> _WHAT TO WORK ON_
All that is needed is an exact copy of the lines from the beginning of the data below through the line containing "x=279, y=283", minus the pictures.

> _RECORDS_
=== Begin Enclosure ===
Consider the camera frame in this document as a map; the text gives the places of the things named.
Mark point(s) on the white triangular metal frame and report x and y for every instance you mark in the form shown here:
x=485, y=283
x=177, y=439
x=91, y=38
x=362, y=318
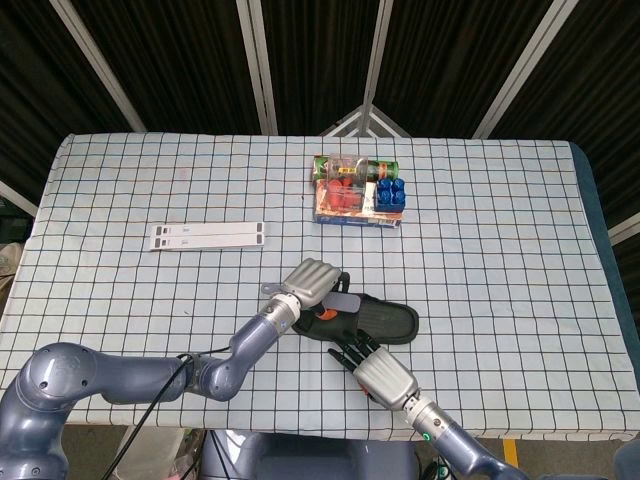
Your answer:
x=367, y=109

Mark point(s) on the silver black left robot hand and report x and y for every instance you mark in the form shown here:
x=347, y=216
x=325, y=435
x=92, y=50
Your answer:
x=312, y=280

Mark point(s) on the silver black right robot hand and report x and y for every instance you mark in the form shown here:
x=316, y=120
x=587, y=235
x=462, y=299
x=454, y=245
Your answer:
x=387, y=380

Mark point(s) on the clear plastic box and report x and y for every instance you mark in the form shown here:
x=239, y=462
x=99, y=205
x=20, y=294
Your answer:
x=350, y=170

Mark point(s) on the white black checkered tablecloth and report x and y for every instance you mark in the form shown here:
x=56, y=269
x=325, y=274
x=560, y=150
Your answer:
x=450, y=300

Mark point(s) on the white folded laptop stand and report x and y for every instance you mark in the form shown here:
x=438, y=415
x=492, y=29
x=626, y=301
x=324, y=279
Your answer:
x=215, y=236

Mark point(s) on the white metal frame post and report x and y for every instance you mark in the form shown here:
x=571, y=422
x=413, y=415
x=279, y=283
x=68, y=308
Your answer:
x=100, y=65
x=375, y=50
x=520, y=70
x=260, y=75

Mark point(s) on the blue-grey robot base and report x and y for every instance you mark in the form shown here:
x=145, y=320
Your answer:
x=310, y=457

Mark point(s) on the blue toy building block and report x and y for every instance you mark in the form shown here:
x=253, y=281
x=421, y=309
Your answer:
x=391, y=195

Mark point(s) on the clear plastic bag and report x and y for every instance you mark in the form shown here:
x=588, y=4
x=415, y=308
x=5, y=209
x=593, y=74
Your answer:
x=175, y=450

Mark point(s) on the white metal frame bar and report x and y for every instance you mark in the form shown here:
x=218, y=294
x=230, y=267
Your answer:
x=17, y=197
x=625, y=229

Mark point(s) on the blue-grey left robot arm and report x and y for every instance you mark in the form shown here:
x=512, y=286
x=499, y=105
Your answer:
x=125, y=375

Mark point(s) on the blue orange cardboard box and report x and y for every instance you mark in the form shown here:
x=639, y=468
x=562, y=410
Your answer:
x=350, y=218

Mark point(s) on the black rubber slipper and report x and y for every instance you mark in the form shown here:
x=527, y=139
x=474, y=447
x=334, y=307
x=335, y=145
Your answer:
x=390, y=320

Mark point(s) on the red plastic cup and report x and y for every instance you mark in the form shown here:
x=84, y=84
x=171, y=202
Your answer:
=== End Enclosure ===
> _RESULT OF THE TASK_
Consider the camera frame in this document as a map; the text gives the places of the things named.
Mark point(s) on the white triangular metal frame and report x and y for every instance you mark in the form shown here:
x=485, y=283
x=177, y=439
x=91, y=38
x=362, y=318
Your answer:
x=367, y=109

Mark point(s) on the silver black left robot hand and report x and y for every instance you mark in the form shown here:
x=347, y=216
x=325, y=435
x=92, y=50
Your answer:
x=312, y=280

Mark point(s) on the silver black right robot hand and report x and y for every instance you mark in the form shown here:
x=316, y=120
x=587, y=235
x=462, y=299
x=454, y=245
Your answer:
x=387, y=380

Mark point(s) on the clear plastic box and report x and y for every instance you mark in the form shown here:
x=239, y=462
x=99, y=205
x=20, y=294
Your answer:
x=350, y=170

Mark point(s) on the white black checkered tablecloth and report x and y for every instance you mark in the form shown here:
x=56, y=269
x=325, y=274
x=560, y=150
Your answer:
x=450, y=300

Mark point(s) on the white folded laptop stand and report x and y for every instance you mark in the form shown here:
x=438, y=415
x=492, y=29
x=626, y=301
x=324, y=279
Your answer:
x=215, y=236

Mark point(s) on the white metal frame post and report x and y for every instance you mark in the form shown here:
x=571, y=422
x=413, y=415
x=279, y=283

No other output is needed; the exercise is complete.